Requirement:
From the listing below, select every line where the word "finger" appears.

—————

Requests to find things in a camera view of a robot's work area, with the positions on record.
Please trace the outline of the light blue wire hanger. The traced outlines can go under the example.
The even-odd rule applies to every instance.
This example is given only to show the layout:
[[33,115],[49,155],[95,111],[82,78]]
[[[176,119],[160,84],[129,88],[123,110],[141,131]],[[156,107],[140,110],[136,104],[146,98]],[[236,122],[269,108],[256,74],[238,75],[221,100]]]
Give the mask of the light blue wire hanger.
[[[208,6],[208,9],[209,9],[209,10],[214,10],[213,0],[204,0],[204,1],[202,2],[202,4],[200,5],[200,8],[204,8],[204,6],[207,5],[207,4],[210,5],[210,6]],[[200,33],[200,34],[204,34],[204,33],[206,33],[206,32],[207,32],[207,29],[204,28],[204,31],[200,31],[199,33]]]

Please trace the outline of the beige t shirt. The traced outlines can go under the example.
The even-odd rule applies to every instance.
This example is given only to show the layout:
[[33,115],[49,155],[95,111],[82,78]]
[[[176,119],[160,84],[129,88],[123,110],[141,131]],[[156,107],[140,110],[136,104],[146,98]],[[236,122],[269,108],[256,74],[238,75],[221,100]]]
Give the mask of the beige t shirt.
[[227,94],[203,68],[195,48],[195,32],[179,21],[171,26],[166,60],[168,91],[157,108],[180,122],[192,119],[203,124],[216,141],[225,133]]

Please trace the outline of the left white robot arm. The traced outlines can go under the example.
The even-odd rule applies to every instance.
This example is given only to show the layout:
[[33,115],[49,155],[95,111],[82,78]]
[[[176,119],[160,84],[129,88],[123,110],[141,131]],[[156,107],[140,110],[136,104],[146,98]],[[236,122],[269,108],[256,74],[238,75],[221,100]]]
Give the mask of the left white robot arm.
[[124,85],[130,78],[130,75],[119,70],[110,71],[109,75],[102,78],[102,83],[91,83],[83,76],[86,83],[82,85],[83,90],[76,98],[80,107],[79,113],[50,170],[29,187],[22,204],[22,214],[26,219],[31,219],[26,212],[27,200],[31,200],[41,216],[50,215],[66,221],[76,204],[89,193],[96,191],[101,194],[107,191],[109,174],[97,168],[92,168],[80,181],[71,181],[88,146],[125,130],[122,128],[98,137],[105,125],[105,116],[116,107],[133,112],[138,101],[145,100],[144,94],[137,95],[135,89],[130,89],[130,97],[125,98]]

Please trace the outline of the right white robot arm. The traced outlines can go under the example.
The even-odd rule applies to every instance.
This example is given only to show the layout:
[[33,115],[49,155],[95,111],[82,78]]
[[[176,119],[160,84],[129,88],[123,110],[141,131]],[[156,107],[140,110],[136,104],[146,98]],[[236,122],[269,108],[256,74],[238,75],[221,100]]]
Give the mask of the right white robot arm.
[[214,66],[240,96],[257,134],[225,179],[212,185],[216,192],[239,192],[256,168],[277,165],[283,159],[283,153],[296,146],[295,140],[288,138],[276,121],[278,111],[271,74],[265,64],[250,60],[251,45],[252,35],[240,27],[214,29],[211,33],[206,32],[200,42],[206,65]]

—————

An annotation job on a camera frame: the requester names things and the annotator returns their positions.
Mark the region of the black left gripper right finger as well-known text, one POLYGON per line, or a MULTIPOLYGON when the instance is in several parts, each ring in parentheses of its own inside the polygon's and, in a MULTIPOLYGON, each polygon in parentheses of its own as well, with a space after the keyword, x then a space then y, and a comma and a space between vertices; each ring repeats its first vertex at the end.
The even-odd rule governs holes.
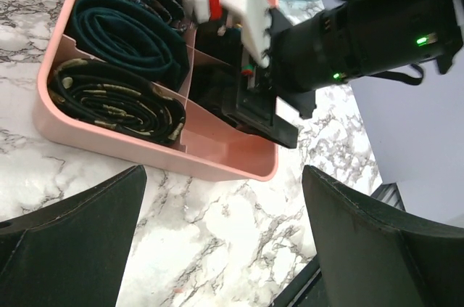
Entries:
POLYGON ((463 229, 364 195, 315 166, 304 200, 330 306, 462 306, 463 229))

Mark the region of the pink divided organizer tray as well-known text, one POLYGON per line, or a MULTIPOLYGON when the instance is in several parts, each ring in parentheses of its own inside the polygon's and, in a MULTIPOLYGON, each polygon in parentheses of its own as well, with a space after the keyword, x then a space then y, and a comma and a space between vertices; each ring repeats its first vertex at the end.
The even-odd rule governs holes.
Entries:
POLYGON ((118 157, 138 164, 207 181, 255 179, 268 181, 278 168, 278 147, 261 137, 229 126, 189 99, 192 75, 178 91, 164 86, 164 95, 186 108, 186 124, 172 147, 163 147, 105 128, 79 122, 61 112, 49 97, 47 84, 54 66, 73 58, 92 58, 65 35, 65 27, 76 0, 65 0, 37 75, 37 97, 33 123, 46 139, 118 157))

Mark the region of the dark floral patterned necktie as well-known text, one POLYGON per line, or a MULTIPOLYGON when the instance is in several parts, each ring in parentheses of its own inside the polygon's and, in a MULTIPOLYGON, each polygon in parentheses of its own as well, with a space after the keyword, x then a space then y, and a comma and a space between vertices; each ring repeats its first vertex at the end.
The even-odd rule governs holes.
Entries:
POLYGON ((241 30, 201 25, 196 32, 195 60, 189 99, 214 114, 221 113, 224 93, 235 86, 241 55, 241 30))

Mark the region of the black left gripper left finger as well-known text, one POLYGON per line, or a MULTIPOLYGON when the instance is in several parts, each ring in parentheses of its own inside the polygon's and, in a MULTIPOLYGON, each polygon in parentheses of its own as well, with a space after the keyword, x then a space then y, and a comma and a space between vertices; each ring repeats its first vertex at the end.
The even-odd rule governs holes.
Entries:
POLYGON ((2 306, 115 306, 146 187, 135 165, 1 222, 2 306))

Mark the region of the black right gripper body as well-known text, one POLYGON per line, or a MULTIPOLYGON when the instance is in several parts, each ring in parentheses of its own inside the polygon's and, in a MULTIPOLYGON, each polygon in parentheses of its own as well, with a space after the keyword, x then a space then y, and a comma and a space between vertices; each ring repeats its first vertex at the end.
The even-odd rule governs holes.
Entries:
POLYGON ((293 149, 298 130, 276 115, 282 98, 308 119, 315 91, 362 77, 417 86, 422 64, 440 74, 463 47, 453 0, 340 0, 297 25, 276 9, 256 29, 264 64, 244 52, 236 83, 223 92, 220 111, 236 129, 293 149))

—————

Response area:
Mark the region of the black left gripper right finger as well-known text, one POLYGON per line, or a MULTIPOLYGON when the instance is in several parts, each ring in parentheses of its own inside the polygon's and, in a MULTIPOLYGON, each polygon in parentheses of its own as well, with a space after the keyword, x then a space then y, and a comma and a space between vertices; each ring repeats its first vertex at the end.
Mark the region of the black left gripper left finger as well-known text, one POLYGON per line, or a MULTIPOLYGON when the instance is in several parts, each ring in parentheses of its own inside the polygon's and, in a MULTIPOLYGON, each polygon in parentheses of its own as well, with a space after the keyword, x then a space then y, and a comma and a space between vertices; each ring repeats its first vertex at the end.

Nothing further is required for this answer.